Personal information
- Full name: Michelle Francini Montero Venegas
- Date of birth: 29 August 1994 (age 32)
- Place of birth: Sarapiquí, Heredia, Costa Rica
- Height: 1.67 m (5 ft 5+1⁄2 in)
- Position: Forward

Team information
- Current team: Pérez Zeledón

Senior career*
- Years: Team / Apps / (Gls)
- 2013–2017: UCEM Alajuela
- 2019: AD Moravia
- 2020–2021: Herediano / 13 / (3)
- 2020: → Liga de Macas (loan) / 0 / (0)
- 2021: Hapoel Be'er Sheva / 8 / (2)
- 2021–2022: Cruz Azul / 23 / (4)
- 2022–: Pérez Zeledón / 0 / (0)

International career^{‡}
- 2014: Costa Rica U-20 / 5 / (3)
- 2021–: Costa Rica / 1 / (1)

= Michelle Montero =

Costa Rican footballer (born 1994)

Michelle Francini Montero Venegas (born 29 August 1994) is a Costa Rican footballer who plays as a forward for A.D. Municipal Pérez Zeledón and the Costa Rica national team.

==Early life==
Montero was born in Sarapiquí in Heredia Province.

==Club career==
===UCEM Alajuela===
While still in high school, Montero signed for UCEM Alajuela. On 5 May 2013, she scored five goals in a 6–1 victory against Carrillo.

===AD Moravia===
Montero initially retired in 2017, but signed with AD Moravia in 2019 following an invitation from coach Bernal Castillo.

===C.S. Herediano===
In January 2020, Montero joined C.S. Herediano when C.S. Herediano took over running of AD Moravia's senior team.

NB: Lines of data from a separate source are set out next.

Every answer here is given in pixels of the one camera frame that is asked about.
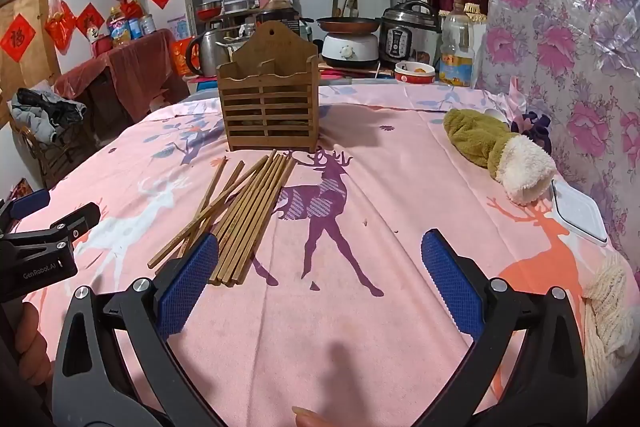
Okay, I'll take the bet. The table with red cloth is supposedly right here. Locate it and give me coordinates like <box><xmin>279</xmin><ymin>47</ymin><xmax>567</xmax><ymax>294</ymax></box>
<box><xmin>54</xmin><ymin>28</ymin><xmax>192</xmax><ymax>142</ymax></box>

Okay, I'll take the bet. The cream knitted cloth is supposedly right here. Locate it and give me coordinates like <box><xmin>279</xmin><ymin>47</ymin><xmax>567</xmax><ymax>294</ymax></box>
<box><xmin>581</xmin><ymin>251</ymin><xmax>640</xmax><ymax>390</ymax></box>

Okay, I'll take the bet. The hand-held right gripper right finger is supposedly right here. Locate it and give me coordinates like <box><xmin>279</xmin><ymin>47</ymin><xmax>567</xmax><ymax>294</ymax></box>
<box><xmin>415</xmin><ymin>229</ymin><xmax>589</xmax><ymax>427</ymax></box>

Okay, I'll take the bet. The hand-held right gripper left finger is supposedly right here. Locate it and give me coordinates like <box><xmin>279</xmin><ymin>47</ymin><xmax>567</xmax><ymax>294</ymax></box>
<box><xmin>50</xmin><ymin>232</ymin><xmax>221</xmax><ymax>427</ymax></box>

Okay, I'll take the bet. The wooden chair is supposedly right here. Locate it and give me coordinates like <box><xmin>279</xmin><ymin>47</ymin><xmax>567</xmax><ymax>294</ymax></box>
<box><xmin>9</xmin><ymin>112</ymin><xmax>101</xmax><ymax>188</ymax></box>

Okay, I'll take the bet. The copper frying pan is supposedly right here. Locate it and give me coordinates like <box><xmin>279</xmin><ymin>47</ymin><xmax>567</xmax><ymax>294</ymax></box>
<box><xmin>316</xmin><ymin>16</ymin><xmax>382</xmax><ymax>34</ymax></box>

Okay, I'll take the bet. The person's left hand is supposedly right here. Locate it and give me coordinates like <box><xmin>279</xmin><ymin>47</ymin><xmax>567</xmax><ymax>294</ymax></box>
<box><xmin>14</xmin><ymin>301</ymin><xmax>55</xmax><ymax>389</ymax></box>

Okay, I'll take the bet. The silver electric pressure cooker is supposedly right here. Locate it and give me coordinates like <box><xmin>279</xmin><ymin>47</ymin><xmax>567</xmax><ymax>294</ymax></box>
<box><xmin>379</xmin><ymin>0</ymin><xmax>444</xmax><ymax>68</ymax></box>

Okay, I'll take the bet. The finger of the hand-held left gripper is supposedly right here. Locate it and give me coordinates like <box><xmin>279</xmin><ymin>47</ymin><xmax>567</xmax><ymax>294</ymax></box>
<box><xmin>30</xmin><ymin>202</ymin><xmax>102</xmax><ymax>249</ymax></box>
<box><xmin>0</xmin><ymin>188</ymin><xmax>52</xmax><ymax>233</ymax></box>

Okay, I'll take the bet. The white electric hot plate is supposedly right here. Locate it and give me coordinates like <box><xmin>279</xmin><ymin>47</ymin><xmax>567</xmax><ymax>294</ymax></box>
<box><xmin>321</xmin><ymin>32</ymin><xmax>381</xmax><ymax>68</ymax></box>

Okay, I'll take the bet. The clear cooking oil bottle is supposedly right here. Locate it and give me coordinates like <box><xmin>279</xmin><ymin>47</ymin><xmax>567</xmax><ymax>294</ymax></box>
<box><xmin>439</xmin><ymin>0</ymin><xmax>476</xmax><ymax>88</ymax></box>

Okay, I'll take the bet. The pile of wooden chopsticks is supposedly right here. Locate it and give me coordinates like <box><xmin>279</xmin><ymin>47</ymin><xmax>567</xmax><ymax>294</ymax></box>
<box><xmin>147</xmin><ymin>149</ymin><xmax>300</xmax><ymax>286</ymax></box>

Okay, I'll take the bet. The pile of grey clothes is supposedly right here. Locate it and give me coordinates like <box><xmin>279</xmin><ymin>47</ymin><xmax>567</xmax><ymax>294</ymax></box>
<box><xmin>10</xmin><ymin>87</ymin><xmax>88</xmax><ymax>144</ymax></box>

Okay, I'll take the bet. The slatted wooden chopstick holder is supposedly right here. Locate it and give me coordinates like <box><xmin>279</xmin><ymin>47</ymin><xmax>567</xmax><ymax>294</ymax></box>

===Liga Deportiva Juvenil de Macas===
In February 2020, Montero and her Herediano teammate María José Morales joined Superliga Femenina side Liga Deportiva Juvenil de Macas on a seven-month loan. Both loans were terminated in July.

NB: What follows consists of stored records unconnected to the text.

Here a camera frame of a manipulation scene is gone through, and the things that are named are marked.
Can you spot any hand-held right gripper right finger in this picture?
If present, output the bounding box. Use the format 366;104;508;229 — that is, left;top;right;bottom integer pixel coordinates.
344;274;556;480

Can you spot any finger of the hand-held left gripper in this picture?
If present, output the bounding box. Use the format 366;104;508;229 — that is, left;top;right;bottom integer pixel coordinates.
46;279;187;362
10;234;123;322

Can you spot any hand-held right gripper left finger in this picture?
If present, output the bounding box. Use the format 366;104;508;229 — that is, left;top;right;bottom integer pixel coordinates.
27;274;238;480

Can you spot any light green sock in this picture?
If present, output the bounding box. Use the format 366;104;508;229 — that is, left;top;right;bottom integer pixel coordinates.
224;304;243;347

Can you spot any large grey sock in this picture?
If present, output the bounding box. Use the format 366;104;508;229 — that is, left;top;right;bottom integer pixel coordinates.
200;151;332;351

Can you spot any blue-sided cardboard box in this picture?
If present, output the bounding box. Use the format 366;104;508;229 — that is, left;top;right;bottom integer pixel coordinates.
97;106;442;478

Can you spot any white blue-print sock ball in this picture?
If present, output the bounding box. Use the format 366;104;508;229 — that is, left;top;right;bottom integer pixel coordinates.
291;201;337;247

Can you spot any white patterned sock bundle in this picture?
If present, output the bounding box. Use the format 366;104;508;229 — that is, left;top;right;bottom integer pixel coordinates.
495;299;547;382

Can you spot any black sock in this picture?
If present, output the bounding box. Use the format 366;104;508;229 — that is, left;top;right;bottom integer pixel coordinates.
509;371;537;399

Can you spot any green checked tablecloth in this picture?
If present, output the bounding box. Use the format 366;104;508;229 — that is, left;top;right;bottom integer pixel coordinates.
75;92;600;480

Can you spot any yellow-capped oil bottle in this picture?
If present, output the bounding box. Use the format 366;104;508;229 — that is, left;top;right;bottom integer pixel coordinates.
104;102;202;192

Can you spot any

===Hapoel Be'er Sheva F.C.===
In February 2021, Montero signed with Ligat Nashim side Hapoel Be'er Sheva. Her three-month stint coincided with the 2021 Israel–Palestine crisis, which she later said impacted her mental health.

===Cruz Azul===
In July 2021, Montero signed with Liga MX Femenil side Cruz Azul, becoming the team's first foreign player.

===A.D. Municipal Pérez Zeledón===
In May 2022, Montero signed with Costa Rican Women's Premier Division team A.D. Municipal Pérez Zeledón.

==International career==
Montero represented Costa Rica in the 2014 CONCACAF Women's U-20 Championship, scoring in the third-place playoff against Trinidad and Tobago. She was later included in Costa Rica's squad for the 2014 FIFA U-20 Women's World Cup, scoring in a 5–1 loss to France.

Montero made her senior debut for Costa Rica on 30 November 2021, scoring in a 5–2 friendly win against Nicaragua.